[Start of Attachment]

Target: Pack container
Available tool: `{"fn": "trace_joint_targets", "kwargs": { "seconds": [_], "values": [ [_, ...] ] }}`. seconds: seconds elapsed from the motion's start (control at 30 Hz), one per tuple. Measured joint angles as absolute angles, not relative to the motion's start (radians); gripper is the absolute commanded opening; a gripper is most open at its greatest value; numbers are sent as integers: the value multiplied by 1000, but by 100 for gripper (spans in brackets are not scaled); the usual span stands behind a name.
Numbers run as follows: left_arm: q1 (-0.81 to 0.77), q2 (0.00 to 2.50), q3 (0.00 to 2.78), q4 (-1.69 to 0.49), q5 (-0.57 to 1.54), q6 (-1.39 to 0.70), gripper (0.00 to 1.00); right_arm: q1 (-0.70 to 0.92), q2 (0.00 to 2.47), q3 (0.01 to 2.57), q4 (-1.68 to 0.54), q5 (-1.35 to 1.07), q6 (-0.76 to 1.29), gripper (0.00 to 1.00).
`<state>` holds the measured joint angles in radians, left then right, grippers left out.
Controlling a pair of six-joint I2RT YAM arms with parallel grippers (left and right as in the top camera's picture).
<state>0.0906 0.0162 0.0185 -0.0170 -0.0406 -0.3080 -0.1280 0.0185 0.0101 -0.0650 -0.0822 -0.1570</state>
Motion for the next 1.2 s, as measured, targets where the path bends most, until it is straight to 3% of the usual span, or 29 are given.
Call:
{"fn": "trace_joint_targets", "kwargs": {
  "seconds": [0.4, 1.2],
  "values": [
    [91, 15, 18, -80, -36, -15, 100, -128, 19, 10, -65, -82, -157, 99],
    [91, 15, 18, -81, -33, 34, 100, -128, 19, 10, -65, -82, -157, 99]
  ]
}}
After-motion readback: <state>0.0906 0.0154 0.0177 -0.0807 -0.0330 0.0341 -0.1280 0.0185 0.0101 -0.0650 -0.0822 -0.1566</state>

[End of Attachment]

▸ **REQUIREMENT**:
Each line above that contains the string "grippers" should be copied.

▸ **RESPONSE AREA**:
`<state>` holds the measured joint angles in radians, left then right, grippers left out.
Controlling a pair of six-joint I2RT YAM arms with parallel grippers (left and right as in the top camera's picture).

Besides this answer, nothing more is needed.